Explainable AI

Why explainability matters¶

Modern deep models often function as black boxes, prioritizing predictive performance over transparency.
Transparency is crucial where models impact society (health, credit, justice, safety).
A typical ML pipeline maps inputs (image/text/tabular) through a function $f_\theta(\cdot)$ to an output $\hat{y}$ ; errors backpropagate to optimize $\theta$ . Understanding what features and why they influence $\hat{y}$ motivates XAI.

Two core challenges in Explainable AI (XAI)¶

Missingness problem. How should we represent a feature being “absent”? Choice of baseline or masking strongly affects explanations.
Correlation problem. Real features are dependent. Methods that vary one feature while holding others fixed may produce unrealistic inputs and misleading attributions.

Nomenclature and taxonomy¶

Intrinsic vs post hoc. Intrinsic (glass box) models are interpretable by design; post hoc methods explain already-trained black-box models.
Local vs global. Local methods explain a specific prediction; global methods summarize model behavior across the dataset.
Surrogates. A simple, interpretable model $g$ approximates a complex $f$ (locally or globally) to obtain human-readable explanations.
Counterfactuals. “What minimal change to $x$ would flip the decision?” Provides actionable insight for an instance.
Data modalities. Images, text, and tabular data call for different masking/baseline strategies and surrogates.
Attributions A heatmap that shows which pixes in an image contributed the most to a models decision.

Glass-box models¶

Linear models¶

Linear regression. With standardized features, coefficients indicate relative importance.

Prediction: $\hat{y}=\beta_0+\sum_{j=1}^p \beta_j x_j$ .
Fit by least squares (MSE):
$\min_{\beta_0,\ldots,\beta_p}\ \sum_{i=1}^n \Bigl(y^{(i)}-\beta_0-\sum_{j=1}^p\beta_j x^{(i)}_j\Bigr)^2.$
(1)

Logistic regression. Probabilistic classification with sigmoid/softmax link.

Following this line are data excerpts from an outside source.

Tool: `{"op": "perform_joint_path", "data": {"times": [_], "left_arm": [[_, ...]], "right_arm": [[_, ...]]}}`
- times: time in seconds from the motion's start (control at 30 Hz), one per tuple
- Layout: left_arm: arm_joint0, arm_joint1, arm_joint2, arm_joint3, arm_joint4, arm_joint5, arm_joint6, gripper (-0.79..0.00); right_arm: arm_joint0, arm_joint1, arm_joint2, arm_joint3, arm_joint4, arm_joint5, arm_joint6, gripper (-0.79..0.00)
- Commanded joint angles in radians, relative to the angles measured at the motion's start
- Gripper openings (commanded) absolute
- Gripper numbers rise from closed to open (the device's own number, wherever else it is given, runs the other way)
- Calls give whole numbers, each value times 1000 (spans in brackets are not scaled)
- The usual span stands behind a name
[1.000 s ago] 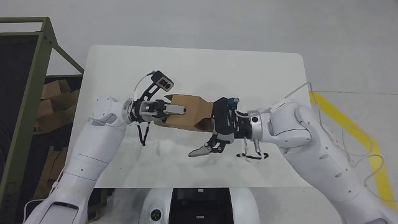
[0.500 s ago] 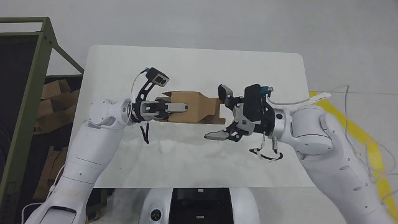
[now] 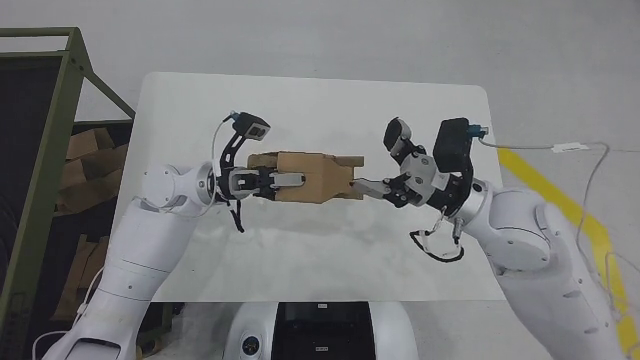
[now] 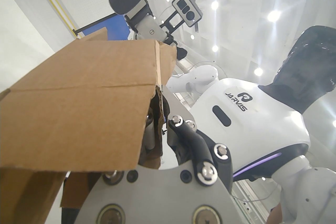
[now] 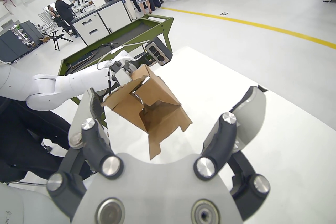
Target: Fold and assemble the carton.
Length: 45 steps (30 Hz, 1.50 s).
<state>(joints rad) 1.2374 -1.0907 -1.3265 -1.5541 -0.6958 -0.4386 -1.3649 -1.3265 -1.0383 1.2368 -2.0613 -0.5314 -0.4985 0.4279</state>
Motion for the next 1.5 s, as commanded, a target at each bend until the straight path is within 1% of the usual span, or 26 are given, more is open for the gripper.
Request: {"op": "perform_joint_path", "data": {"times": [0.0, 0.23, 0.37, 0.5, 0.7, 1.13, 1.23, 1.47], "left_arm": [[3, 1, 2, -6, 26, -10, 12, -785], [9, 2, 5, -19, 39, -26, 26, -785], [11, 4, 2, -21, 30, -29, 23, -785], [9, 5, 4, -18, 9, -33, 16, -785], [-1, 5, 15, -26, -30, -15, -2, -785], [-3, 9, 22, -32, -48, -17, 0, -785], [-5, 10, 24, -32, -51, -17, 1, -785], [-15, 11, 31, -25, -55, -17, 1, -785]], "right_arm": [[5, -1, -8, -10, -6, 20, 20, 0], [40, -5, -38, -3, -9, 63, 89, 0], [43, -5, -33, 13, 3, 73, 94, 0], [24, -4, -19, 22, 14, 79, 86, 0], [4, -4, -14, 42, 68, 74, 90, 0], [28, -8, -36, 97, 179, 35, 123, 0], [33, -9, -38, 106, 188, 37, 129, -58], [33, -9, -35, 117, 203, 40, 135, -52]]}}
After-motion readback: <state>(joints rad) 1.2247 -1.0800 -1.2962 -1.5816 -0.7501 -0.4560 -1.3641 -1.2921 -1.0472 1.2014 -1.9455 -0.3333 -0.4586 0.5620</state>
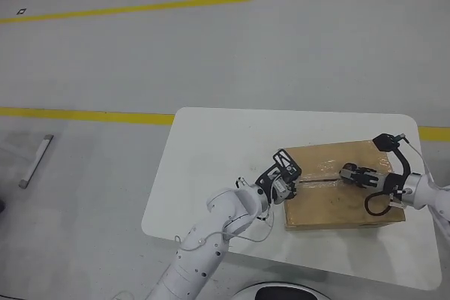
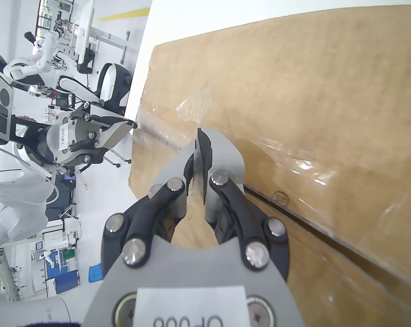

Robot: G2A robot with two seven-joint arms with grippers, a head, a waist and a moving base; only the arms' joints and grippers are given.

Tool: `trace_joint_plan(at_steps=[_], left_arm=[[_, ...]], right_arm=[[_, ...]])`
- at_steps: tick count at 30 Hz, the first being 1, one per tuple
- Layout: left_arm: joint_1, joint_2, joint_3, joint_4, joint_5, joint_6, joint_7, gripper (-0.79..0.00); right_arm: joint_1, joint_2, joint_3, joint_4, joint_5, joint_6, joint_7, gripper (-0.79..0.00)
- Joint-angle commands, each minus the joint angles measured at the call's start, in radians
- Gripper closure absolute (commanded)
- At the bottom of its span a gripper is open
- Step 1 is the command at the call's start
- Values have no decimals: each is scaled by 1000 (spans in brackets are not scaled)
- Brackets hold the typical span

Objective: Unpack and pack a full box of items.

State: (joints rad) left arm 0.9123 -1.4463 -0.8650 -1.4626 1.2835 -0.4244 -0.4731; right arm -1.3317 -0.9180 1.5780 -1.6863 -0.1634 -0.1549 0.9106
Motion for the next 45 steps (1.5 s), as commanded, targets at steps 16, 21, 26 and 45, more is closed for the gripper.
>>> trace_joint_plan(at_steps=[16,21,26,45], left_arm=[[-15,-7,18,39,20,8,2,0],[-13,-7,17,37,26,7,2,0],[-12,-7,16,33,29,2,3,0],[-7,-9,20,23,33,-7,2,0]], right_arm=[[-3,6,8,-4,5,11,4,-206],[-12,9,31,-7,9,24,3,-228],[-23,13,63,-7,18,34,0,-246],[-24,22,114,-4,108,13,22,-388]])
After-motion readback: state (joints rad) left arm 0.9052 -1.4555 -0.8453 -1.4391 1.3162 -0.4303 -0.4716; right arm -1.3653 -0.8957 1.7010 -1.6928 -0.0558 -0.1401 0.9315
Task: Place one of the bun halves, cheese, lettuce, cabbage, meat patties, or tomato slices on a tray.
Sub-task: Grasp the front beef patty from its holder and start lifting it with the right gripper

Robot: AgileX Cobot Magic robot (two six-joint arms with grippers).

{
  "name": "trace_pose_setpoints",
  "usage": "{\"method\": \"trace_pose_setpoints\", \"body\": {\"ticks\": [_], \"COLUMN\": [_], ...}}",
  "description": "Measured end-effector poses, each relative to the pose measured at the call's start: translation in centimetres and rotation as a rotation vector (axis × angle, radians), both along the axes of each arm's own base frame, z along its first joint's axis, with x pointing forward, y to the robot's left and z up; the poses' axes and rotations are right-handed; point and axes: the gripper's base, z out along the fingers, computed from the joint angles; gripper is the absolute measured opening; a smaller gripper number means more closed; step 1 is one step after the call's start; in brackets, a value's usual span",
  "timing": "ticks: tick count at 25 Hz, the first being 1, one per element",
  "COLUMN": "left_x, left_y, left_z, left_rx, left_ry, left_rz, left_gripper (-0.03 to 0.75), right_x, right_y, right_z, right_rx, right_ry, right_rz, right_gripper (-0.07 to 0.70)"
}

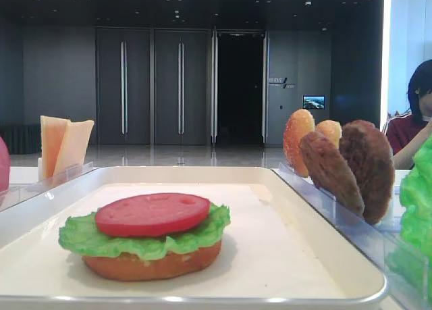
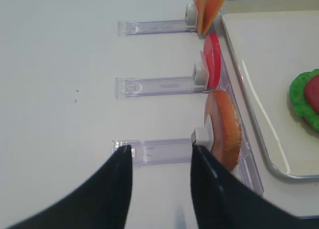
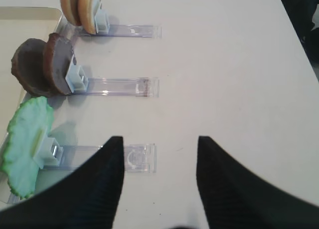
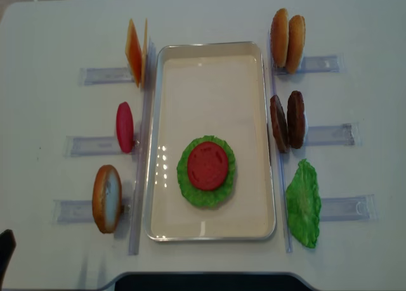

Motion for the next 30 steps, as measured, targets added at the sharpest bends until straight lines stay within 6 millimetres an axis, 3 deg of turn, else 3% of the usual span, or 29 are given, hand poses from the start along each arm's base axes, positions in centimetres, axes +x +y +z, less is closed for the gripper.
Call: {"method": "trace_pose_setpoints", "body": {"ticks": [16,22,30], "left_x": [0.0,0.0,0.0], "left_y": [0.0,0.0,0.0], "left_z": [0.0,0.0,0.0], "left_rx": [0.000,0.000,-0.001], "left_ry": [0.000,0.000,0.000], "left_rz": [0.000,0.000,-0.001], "left_gripper": [0.104,0.032,0.000], "right_x": [0.4,4.3,12.3], "right_y": [0.0,0.4,1.0], "right_z": [0.3,1.8,5.0], "right_rx": [-0.003,-0.021,-0.041], "right_ry": [0.028,0.243,0.479], "right_rz": [0.001,0.001,0.002], "right_gripper": [0.353,0.353,0.353]}}
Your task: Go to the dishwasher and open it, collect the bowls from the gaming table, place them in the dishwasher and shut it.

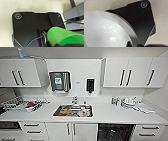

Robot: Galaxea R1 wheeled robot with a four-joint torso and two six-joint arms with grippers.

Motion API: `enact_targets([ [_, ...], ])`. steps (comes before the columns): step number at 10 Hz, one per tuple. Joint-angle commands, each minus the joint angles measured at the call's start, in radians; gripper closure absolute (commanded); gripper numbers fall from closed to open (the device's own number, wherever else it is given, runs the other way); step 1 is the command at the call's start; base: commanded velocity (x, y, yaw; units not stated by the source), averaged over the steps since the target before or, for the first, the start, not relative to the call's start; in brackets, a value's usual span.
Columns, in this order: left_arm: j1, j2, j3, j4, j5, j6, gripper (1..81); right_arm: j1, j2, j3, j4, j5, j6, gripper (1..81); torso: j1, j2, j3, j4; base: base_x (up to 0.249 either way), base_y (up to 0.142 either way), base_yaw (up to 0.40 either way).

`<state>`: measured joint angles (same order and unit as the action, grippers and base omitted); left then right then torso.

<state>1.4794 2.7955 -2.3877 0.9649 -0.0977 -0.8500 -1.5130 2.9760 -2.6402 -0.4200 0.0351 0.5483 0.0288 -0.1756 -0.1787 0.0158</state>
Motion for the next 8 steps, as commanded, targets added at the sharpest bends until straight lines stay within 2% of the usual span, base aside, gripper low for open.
enact_targets([
  [1,-0.05,-0.013,0.011,-0.002,0.027,-0.001,81.1,0.056,0.02,0.025,-0.014,-0.011,-0.005,81.1,0.0,0.0,0.0,0.0,0.0,-0.203,0.0],
  [3,-0.05,-0.014,0.011,-0.002,0.027,-0.001,81.1,0.056,0.02,0.025,-0.014,-0.01,-0.007,81.1,0.0,0.0,0.0,0.0,0.0,-0.096,0.0],
  [8,-0.05,-0.014,0.011,-0.002,0.027,-0.001,81.1,0.056,0.019,0.025,-0.014,-0.009,-0.005,81.1,0.0,0.0,0.0,0.0,0.0,0.0,0.0],
])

Binary: $P(y=1\mid x)=\sigma(z)$ , where $z=\beta_0+\sum_j \beta_j x_j$ , $\ \sigma(z)=\tfrac{1}{1+e^{-z}}$ .
Fit by (negative) log-likelihood:
$\min_{\beta}\ -\sum_{i=1}^n \Bigl[y^{(i)}\log\sigma(z^{(i)})+(1-y^{(i)})\log(1-\sigma(z^{(i)}))\Bigr].$
(2)

Interpretation caveats.

Standardization helps compare $|\beta_j|$ across features.
Signs: $\beta_j\!\!>\!0$ means increasing $x_j$ increases $\hat{y}$ (or the log-odds).

Decision trees (and forests)¶

Decision trees. Interpretable by rules/paths from root to leaf. For classification, each leaf stores a class probability; the prediction comes from the leaf reached by the instance.

Purity via entropy (classification):

H(D)= -\sum_{c=1}^k p(C_c)\log_2 p(C_c).

(3)

Information gain for attribute $A$ :

\mathrm{IG}(D,A)= H(D) - \sum_{t\in\text{splits}} \frac{|D_t|}{|D|} H(D_t).

(4)

Growing trees. Greedy splits that maximize information gain until stopping criteria (max depth, min leaf size, purity). Watch for overfitting; forests (bagging, random feature subsets) improve generalization and support tasks like outlier detection (e.g., Isolation Forest).

Explainability.

Global: feature importances, prototypical rules.
Local: path-level rules for a prediction.

Perturbation-based explanations: occlusion¶

Idea. Measure output change when parts of the input are masked.

Sliding window occlusion trades off window size and stride; results can vary notably.
Adaptive occlusion seeks the smallest region that preserves the prediction:
$\mathcal{L}(\mathbf{m}) = \bigl|\hat{y}(\mathbf{x})-\hat{y}(\mathbf{x}\odot\mathbf{m})\bigr| + \alpha \sum_{i}|m_i|,$
(5)
with mask $\mathbf{m}\in[0,1]^d$ and elementwise product $\odot$ . Smaller masks with similar scores are preferred.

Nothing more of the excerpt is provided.